Author Information: Katri Huutoniemi, Academy of Finland, email@example.com
Huutoniemi, Katri. “On the Value of Interdisciplinary Integration: A Response to Michael O’Rourke.” Social Epistemology Review and Reply Collective 5, no. 2 (2016): 88-92.
Please refer to:
- Huutoniemi, Katri. “Interdisciplinarity as Academic Accountability: Prospects for Quality Control Across Disciplinary Boundaries.” Social Epistemology 30, no. 2 (2016): 163-185.
- O’Rourke, Michael. “A Reply to Katri Huutoniemi’s ‘Interdisciplinarity as Academic Accountability.’” Social Epistemology Review and Reply Collective 4, no. 10 (2015): 26-32.
Image credit: aN Bogotá, via flickr
I was delighted to see the direct and informed reply from Michael O’Rourke to my paper in Social Epistemology. As usually is the case when receiving response, it made me see more clearly what my idea is about. I wish to thank O’Rourke for teasing out more about for what and to whom does interdisciplinarity provide accountability in my proposal.
Questioning Disciplinarity and Interdisciplinarity
In this response, I will shortly address five questions posed by O’Rourke:
(1) Why is it disciplines that are being held accountable in my proposal, rather than researchers;
(2) What about the discipline is being evaluated in interdisciplinary contexts, and to what end;
(3) Who is served by the epistemic accountability across disciplinary boundaries;
(4) What is the role of integration in supporting accountability to the multiple disciplines that have a stake in an interdisciplinary project; and
(5) How are the concepts of disciplinarity and interdisciplinarity interpreted and distinguished in my paper, which, at the same time, emphasizes the interdependencies that occur between disciplines in all forms of research?
In addressing these questions, I need to expand on the theoretical and conceptual underpinnings of my suggestion. Most of the questions are raised within a perspective that differs from the systems approach I was trying to delineate at a relatively high level of abstraction. This is not surprising, given the long-term interest of O’Rourke in facilitating communication in the complex reality of interdisciplinary practice. My intention, in turn, was to situate this practice in the broader context of science and examine its possible functions beyond the reality of specific interdisciplinary projects. I did illustrate those functions with empirical observations from a sample of project proposals and their evaluation process, but the ultimate object of my analysis was the concept of interdisciplinarity itself, and how exactly it promises to make academia more than the sum of its disciplinary parts.
Most discrepancies between my account and O’Rourke’s reply to, I believe, can be attributed to this difference of perspectives.
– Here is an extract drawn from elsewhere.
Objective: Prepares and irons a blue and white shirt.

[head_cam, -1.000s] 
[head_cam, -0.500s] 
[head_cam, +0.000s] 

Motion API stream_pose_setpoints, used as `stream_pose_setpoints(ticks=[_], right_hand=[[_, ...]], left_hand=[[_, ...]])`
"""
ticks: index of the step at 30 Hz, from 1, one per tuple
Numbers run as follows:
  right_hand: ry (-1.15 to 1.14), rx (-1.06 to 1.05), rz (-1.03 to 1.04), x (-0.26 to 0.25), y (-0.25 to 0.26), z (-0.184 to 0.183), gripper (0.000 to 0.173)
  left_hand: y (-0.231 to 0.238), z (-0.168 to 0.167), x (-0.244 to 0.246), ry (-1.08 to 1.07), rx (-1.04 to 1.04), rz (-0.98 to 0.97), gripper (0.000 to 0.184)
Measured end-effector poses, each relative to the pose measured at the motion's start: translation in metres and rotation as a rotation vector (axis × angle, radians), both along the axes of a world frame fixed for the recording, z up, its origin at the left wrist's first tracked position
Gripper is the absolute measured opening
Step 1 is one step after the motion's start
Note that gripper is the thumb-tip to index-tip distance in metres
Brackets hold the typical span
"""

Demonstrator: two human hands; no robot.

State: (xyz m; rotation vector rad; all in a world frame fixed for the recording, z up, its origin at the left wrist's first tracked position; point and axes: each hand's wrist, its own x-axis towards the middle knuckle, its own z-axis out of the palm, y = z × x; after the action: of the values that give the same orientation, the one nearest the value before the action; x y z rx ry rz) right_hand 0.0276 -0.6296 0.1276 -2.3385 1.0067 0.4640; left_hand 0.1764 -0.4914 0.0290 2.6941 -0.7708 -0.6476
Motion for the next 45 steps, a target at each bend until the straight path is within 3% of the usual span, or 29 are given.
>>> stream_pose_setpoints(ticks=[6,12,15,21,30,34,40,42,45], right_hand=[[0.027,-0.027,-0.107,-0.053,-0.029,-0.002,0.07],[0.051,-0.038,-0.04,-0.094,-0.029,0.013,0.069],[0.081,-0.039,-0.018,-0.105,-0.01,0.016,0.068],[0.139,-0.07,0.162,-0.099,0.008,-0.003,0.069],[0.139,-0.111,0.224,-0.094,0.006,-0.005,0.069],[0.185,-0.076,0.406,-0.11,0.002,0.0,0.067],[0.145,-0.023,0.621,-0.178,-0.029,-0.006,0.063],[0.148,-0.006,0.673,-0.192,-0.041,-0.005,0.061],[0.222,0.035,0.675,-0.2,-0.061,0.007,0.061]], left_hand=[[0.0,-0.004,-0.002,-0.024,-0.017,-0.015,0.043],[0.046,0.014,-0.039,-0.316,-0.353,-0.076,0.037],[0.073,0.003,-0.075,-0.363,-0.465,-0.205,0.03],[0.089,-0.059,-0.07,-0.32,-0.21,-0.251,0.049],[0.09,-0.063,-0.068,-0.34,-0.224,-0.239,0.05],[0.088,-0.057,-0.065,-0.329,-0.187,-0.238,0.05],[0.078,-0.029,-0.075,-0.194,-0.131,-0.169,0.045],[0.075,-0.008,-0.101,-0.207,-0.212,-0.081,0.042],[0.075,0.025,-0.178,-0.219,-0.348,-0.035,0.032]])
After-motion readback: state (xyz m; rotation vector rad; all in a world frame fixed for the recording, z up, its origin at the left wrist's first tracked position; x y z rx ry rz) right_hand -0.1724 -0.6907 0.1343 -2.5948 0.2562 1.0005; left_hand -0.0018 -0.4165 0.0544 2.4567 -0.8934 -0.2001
Therefore, I’ll start by clarifying my use of the concepts of disciplinarity and interdisciplinarity, in contrast with disciplinary and interdisciplinary research. As nouns, disciplinarity and interdisciplinarity refer to sets of social and epistemic dynamics, forces, or mechanisms that drive science to opposite directions. Disciplinarity emphasizes the autonomy of disciplines, whereas interdisciplinarity emphasizes the “heteronomy” of disciplines, i.e. the influence of forces outside the discipline. When used as attributive adjectives, however, disciplinary and interdisciplinary can easily coexist: a particular research project can have both characteristics. Thus, I tend to avoid categorizing research as either disciplinary or interdisciplinary, while simultaneously pursuing a clearer distinction between the functions of disciplinarity and interdisciplinarity as some of the major dynamics of science. This differentiation between institutional forces versus research characteristics sets the stage for addressing the other concerns of O’Rourke.
Accountability and Context
First, he raises the question: “To what extent is the discipline that is being held to account in interdisciplinary contexts?” He points out that identifying disciplinary boundaries in interdisciplinary contexts is often impossible, as these contexts are not constituted by disciplines but rather by researchers, who are “much more than just disciplinary vectors and thus cannot go proxy for disciplines”. I could not agree more, and that is the reason I did not focus on individual researchers or particular research contexts in my attempt to understand interdisciplinarity. My goal was, instead, to situate interdisciplinarity in the institutional dynamics of epistemic justification. Individual researchers or their motivations, roles or responsibilities within particular research projects were not interesting as such, but the epistemic structures that “seize” their perceptions and behaviors. Researchers in this approach are not proxies of disciplines, but important carriers of scientific norms and expectations—and as O’Rourke points out, oftentimes from multiple disciplines. The accountability of individual researchers in various interdisciplinary contexts is a different question, which I raise at the end of my paper as one of the issues that deserve more attention.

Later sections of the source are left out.